:: Exercise instructions ::
Retype word for word the stretch of entries below from the line that has "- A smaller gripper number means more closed" through the line that has "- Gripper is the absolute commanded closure", and omit the pictures.

▬▬▬

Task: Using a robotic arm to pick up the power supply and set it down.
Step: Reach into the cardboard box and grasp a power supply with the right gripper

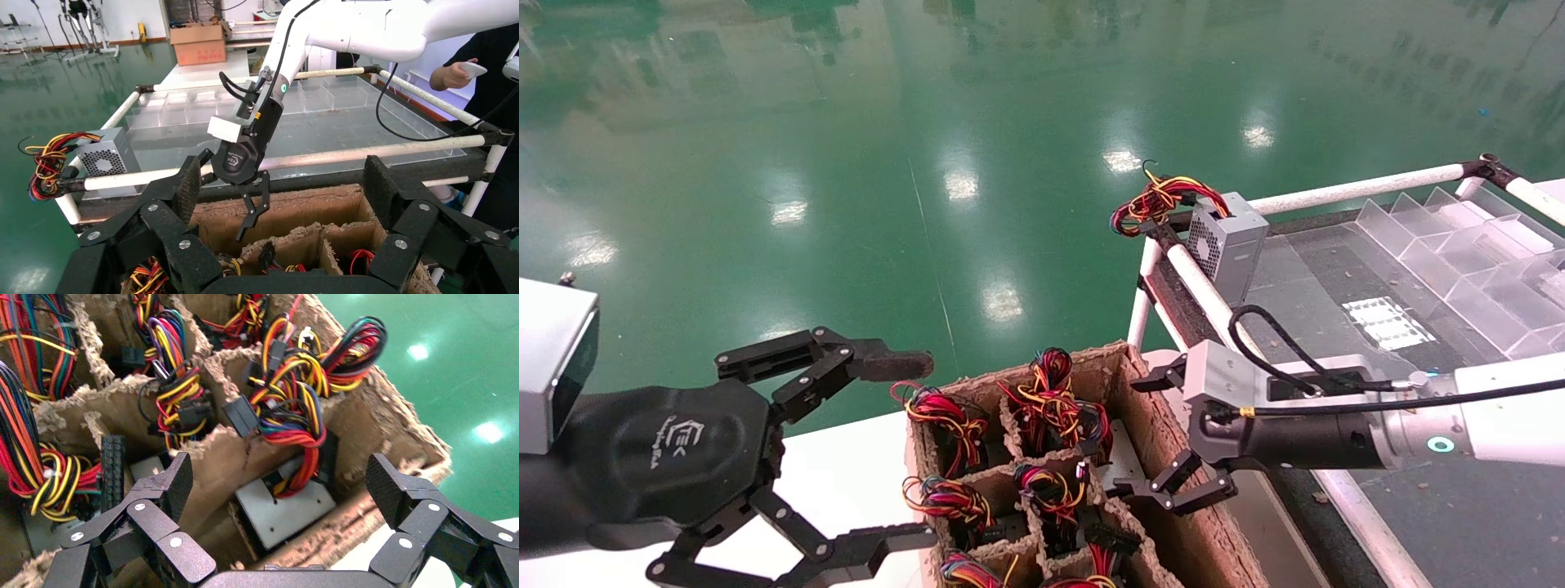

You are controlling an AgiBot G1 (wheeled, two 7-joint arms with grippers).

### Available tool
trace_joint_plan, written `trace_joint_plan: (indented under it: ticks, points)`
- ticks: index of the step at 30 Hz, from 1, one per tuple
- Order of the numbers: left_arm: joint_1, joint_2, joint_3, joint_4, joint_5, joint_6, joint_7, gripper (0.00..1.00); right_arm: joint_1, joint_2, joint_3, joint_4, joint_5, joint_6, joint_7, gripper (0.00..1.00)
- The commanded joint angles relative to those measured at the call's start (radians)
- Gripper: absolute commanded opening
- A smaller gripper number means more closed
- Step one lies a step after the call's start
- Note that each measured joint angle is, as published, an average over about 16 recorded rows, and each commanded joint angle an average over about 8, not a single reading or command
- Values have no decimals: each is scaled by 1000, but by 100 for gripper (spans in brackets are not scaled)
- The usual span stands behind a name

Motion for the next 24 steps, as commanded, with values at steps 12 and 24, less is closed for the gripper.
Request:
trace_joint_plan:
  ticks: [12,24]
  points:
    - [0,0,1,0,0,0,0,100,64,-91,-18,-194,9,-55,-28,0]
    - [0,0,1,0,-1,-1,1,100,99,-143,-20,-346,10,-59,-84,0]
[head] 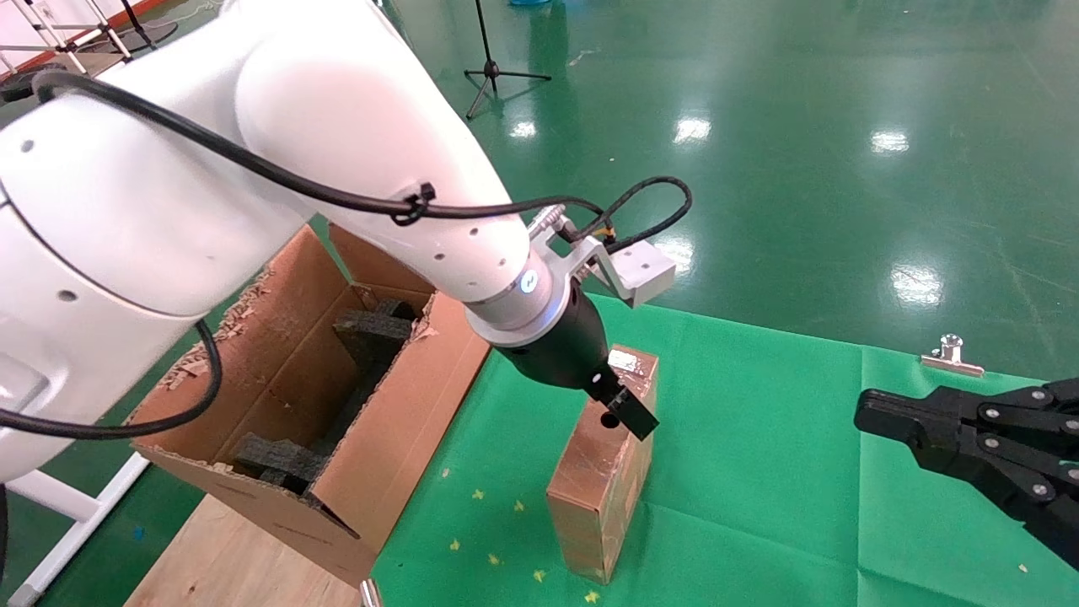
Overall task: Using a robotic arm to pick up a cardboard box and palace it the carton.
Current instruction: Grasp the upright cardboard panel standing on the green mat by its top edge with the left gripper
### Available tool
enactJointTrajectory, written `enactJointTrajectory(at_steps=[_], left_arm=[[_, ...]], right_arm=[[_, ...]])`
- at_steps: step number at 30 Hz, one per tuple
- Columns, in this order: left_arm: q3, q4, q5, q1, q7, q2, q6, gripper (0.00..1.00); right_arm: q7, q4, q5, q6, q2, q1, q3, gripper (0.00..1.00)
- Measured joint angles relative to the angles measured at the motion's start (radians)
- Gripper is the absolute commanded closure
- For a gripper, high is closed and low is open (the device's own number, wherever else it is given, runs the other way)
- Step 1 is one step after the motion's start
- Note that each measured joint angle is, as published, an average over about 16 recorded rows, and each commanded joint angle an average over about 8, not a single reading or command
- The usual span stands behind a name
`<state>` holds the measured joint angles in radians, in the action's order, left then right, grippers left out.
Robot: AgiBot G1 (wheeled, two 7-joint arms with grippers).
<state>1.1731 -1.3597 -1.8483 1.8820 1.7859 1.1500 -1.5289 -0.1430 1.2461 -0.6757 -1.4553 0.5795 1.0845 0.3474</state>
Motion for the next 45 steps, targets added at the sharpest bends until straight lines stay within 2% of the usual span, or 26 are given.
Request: enactJointTrajectory(at_steps=[12,14,16,18,20,22,23,24,26,45], left_arm=[[0.036,-0.002,0.037,-0.008,0.023,-0.009,0.013,0.0],[0.041,-0.002,0.043,-0.008,0.018,-0.011,0.013,0.0],[0.046,-0.002,0.048,-0.008,0.014,-0.014,0.013,0.0],[0.049,-0.002,0.052,-0.009,0.011,-0.015,0.015,0.15],[0.052,-0.002,0.055,-0.009,0.008,-0.017,0.016,0.4],[0.053,-0.002,0.057,-0.009,0.006,-0.018,0.016,0.65],[0.054,-0.002,0.057,-0.009,0.005,-0.019,0.016,0.78],[0.054,-0.002,0.058,-0.008,0.004,-0.019,0.017,0.9],[0.055,-0.002,0.058,-0.008,0.004,-0.019,0.017,1.0],[0.049,-0.002,0.057,-0.009,0.008,-0.019,0.017,1.0]], right_arm=[[0.0,0.0,0.0,0.0,0.0,0.0,0.0,1.0],[0.0,0.0,0.0,0.0,0.0,0.0,0.0,0.9],[0.0,0.0,0.0,0.0,0.0,0.0,0.0,0.68],[0.0,0.0,0.0,0.0,0.0,0.0,0.0,0.43],[0.0,0.0,0.0,0.0,0.0,0.0,0.0,0.18],[0.0,0.0,0.0,0.0,0.0,0.0,0.0,0.02],[0.0,0.0,0.0,0.0,0.0,0.0,0.0,0.0],[0.0,0.0,0.0,0.0,0.0,0.0,0.0,0.0],[0.0,0.0,0.0,0.0,0.0,0.0,0.0,0.0],[0.0,0.0,0.0,0.0,0.0,0.0,0.0,0.0]])
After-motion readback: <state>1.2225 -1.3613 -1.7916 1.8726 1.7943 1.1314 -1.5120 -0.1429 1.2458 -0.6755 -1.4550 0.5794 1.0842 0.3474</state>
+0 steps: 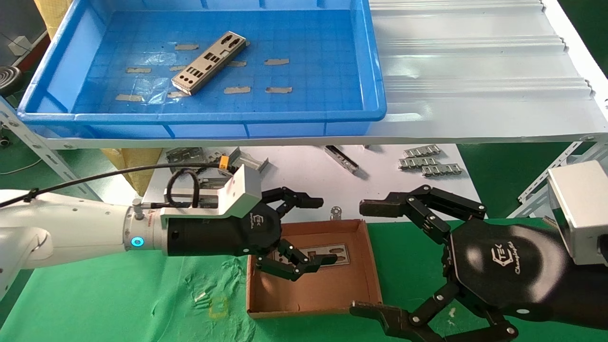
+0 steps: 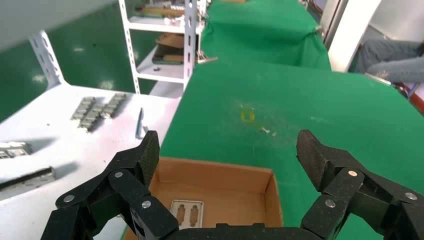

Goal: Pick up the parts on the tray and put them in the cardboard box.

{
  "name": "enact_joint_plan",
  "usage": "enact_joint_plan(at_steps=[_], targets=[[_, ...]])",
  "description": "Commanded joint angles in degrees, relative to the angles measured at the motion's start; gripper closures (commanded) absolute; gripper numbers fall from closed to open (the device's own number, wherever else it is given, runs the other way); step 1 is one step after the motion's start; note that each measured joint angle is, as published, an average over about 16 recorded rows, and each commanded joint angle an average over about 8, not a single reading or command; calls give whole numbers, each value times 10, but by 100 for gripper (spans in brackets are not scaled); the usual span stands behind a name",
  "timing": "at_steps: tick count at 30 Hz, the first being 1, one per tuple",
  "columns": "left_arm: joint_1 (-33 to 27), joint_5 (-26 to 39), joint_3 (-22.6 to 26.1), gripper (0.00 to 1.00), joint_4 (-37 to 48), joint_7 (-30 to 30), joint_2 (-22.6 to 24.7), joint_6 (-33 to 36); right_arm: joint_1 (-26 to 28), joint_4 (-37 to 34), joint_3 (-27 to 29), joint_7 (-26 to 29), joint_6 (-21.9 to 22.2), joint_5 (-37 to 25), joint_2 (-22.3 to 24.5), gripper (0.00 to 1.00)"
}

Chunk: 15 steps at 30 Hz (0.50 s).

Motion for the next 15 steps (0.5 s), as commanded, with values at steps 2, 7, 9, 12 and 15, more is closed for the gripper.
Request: enact_joint_plan(at_steps=[2,7,9,12,15], targets=[[15,-8,-15,0,-34,-17,-20,-1,0,0,0,0,0,0,0,0],[41,-21,-39,0,-91,-47,-53,-3,0,0,0,0,0,0,0,0],[50,-26,-49,0,-113,-59,-66,-4,0,0,0,0,0,0,0,0],[65,-34,-63,0,-147,-76,-85,-5,0,0,0,0,0,0,0,0],[81,-42,-78,0,-181,-94,-105,-6,0,0,0,0,0,0,0,0]])
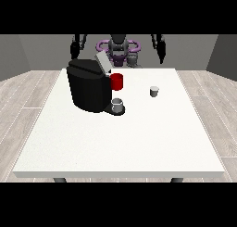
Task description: Insert the coffee pod into the coffee machine and close the lid
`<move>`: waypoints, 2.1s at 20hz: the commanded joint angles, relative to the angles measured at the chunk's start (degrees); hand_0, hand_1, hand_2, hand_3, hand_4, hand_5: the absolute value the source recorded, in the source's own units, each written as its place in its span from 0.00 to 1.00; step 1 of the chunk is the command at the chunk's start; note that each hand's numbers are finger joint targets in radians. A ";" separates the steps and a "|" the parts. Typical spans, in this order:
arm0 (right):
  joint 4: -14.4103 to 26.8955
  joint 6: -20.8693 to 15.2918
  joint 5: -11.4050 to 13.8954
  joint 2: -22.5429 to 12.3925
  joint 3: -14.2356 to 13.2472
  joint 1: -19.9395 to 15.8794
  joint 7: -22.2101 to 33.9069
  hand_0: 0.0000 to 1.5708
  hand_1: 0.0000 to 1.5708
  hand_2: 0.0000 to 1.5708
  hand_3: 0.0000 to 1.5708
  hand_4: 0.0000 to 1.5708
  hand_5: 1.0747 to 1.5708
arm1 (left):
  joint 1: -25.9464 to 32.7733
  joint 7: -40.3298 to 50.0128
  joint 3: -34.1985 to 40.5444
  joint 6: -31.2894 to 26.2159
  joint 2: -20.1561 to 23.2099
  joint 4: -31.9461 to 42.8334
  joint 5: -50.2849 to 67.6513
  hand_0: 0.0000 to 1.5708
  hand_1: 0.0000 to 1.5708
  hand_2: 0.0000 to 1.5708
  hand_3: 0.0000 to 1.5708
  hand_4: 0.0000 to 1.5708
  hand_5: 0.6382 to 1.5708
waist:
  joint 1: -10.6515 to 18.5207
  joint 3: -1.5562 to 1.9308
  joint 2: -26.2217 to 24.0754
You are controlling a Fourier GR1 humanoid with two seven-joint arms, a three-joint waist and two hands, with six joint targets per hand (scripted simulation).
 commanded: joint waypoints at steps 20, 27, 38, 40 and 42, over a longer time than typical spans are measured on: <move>-2.43 -7.61 12.35 3.07 6.36 -9.53 -1.80 0.00 0.00 0.00 0.00 0.00 1.00 | -21.99 -2.73 3.83 -13.65 24.70 23.33 -15.93 0.00 0.00 0.00 0.00 0.00 1.00 | -11.52 -0.34 13.15; -0.54 -9.18 13.10 3.25 5.13 -12.36 2.79 0.00 0.00 0.00 0.00 0.00 1.00 | -25.44 -7.16 1.91 -13.49 24.75 32.33 -22.00 0.00 0.00 0.00 0.00 0.00 1.00 | -9.56 -0.35 14.40; 7.46 -7.96 9.35 3.73 2.23 -16.53 0.01 0.00 0.00 0.00 0.00 0.00 1.00 | -31.71 -8.68 -1.75 -3.71 21.14 37.89 -33.23 0.53 0.53 0.58 0.48 0.19 1.00 | -8.24 -0.32 16.13; 4.62 -11.98 10.70 5.03 6.52 -17.68 3.40 0.00 0.00 0.00 0.00 0.00 1.00 | -32.46 -12.24 -2.69 1.11 19.92 39.90 -35.97 0.68 0.68 0.70 0.58 0.29 1.00 | -8.54 -0.35 17.63; 6.87 -7.93 9.90 3.50 3.52 -16.34 2.89 0.00 0.00 0.00 0.00 0.00 1.00 | -31.51 -11.14 -4.08 1.54 19.22 40.68 -38.27 0.66 0.66 0.70 0.58 0.29 1.00 | -8.99 -0.33 15.37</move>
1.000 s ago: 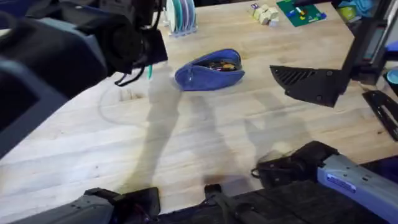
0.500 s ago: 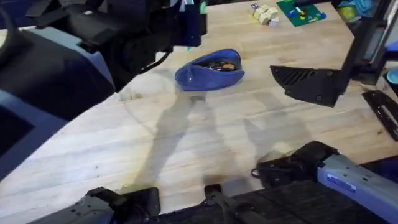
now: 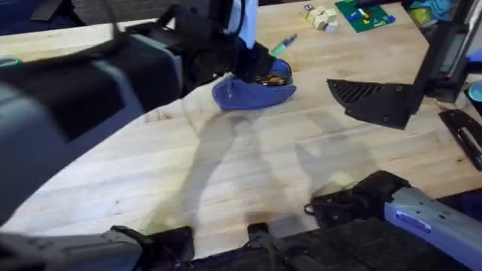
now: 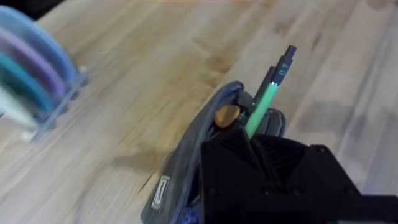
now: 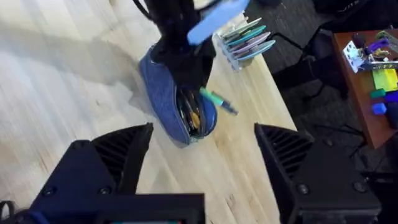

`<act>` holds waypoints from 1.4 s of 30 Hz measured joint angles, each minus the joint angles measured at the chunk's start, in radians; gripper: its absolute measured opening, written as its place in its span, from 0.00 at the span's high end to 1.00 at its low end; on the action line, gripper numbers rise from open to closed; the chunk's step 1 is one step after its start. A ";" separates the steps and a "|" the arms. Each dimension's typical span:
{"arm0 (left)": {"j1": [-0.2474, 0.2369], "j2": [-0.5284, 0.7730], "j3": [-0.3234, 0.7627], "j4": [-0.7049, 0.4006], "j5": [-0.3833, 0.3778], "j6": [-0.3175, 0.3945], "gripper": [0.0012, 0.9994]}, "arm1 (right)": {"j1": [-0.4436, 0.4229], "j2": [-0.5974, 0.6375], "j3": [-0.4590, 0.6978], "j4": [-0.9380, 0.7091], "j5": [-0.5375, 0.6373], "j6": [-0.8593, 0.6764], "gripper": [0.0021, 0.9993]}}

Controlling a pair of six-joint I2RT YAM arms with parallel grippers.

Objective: Unzip the bag, pick up the pens from the table one at a time and place them inside, then zip the bag closed.

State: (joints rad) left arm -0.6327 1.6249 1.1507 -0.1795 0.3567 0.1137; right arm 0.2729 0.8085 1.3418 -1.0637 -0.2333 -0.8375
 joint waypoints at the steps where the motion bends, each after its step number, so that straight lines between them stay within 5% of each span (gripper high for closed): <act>1: 0.000 0.020 0.000 0.011 0.031 0.038 0.96 | 0.000 0.000 0.000 0.000 0.000 0.000 0.00; 5: 0.000 0.097 -0.001 0.066 0.133 0.194 0.96 | 0.000 0.000 0.000 0.000 0.000 0.000 0.00; 13: 0.000 0.126 -0.001 0.029 0.150 0.285 0.96 | 0.000 0.000 0.000 0.000 0.000 0.000 0.00; 25: -0.007 0.164 -0.001 -0.079 -0.069 0.305 0.93 | 0.000 0.000 0.000 0.000 0.000 0.000 0.00; 28: -0.008 0.164 -0.001 -0.079 -0.087 0.306 0.85 | 0.000 0.000 0.000 0.000 0.000 0.000 0.00; 33: -0.007 0.163 -0.001 -0.071 -0.100 0.293 0.07 | 0.000 0.000 0.000 0.000 0.000 0.000 0.00; 42: -0.007 0.108 -0.002 -0.081 -0.109 0.182 0.01 | 0.000 0.000 0.000 0.000 0.000 0.000 0.00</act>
State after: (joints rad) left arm -0.6399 1.7329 1.1492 -0.2600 0.2481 0.2956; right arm 0.2729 0.8085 1.3418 -1.0637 -0.2337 -0.8376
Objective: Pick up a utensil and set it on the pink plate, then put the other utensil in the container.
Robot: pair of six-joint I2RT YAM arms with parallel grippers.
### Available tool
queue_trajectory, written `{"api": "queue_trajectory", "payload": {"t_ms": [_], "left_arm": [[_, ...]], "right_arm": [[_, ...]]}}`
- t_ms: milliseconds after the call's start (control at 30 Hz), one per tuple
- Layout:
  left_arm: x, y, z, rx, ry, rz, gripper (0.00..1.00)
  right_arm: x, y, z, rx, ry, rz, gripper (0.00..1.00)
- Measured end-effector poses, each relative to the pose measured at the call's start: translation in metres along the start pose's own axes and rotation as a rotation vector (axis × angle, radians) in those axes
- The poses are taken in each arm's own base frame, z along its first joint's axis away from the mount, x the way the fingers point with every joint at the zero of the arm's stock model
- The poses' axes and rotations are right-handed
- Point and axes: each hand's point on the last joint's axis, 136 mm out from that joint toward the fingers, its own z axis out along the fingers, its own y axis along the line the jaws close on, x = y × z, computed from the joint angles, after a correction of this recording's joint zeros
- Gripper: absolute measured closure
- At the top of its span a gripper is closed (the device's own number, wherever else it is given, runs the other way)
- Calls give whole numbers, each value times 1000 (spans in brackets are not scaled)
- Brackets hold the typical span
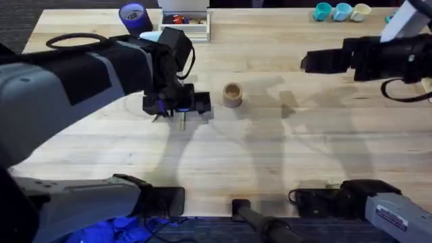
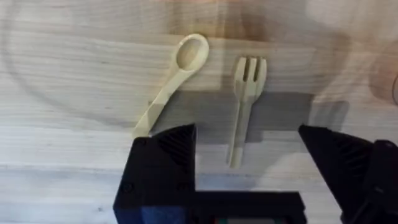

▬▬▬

:: Exercise output ::
- A smaller gripper number means more closed
- Step one lies a step after the call's start
- Note that each measured joint angle is, as published, an average over about 16 recorded rows, and each commanded joint angle an average over about 8, not a single reading or command
- Values have no decimals: each is scaled by 1000, but by 100 for gripper (spans in brackets are not scaled)
- The usual span stands behind a name

Motion for the next 24 steps, as commanded, with values at steps 12 and 24, less is closed for the gripper.
Request:
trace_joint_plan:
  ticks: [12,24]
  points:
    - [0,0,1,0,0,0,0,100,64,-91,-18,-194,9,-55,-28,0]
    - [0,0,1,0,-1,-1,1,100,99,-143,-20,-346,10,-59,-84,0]
[head] 
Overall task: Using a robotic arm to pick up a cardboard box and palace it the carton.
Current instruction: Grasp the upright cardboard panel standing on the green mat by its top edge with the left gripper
### Available tool
enactJointTrajectory, written `enactJointTrajectory(at_steps=[_], left_arm=[[_, ...]], right_arm=[[_, ...]])`
- at_steps: step number at 30 Hz, one per tuple
- Columns, in this order: left_arm: q3, q4, q5, q1, q7, q2, q6, gripper (0.00..1.00); right_arm: q7, q4, q5, q6, q2, q1, q3, gripper (0.00..1.00)
- Measured joint angles relative to the angles measured at the motion's start (radians)
- Gripper is the absolute commanded closure

The response to this exercise is now complete.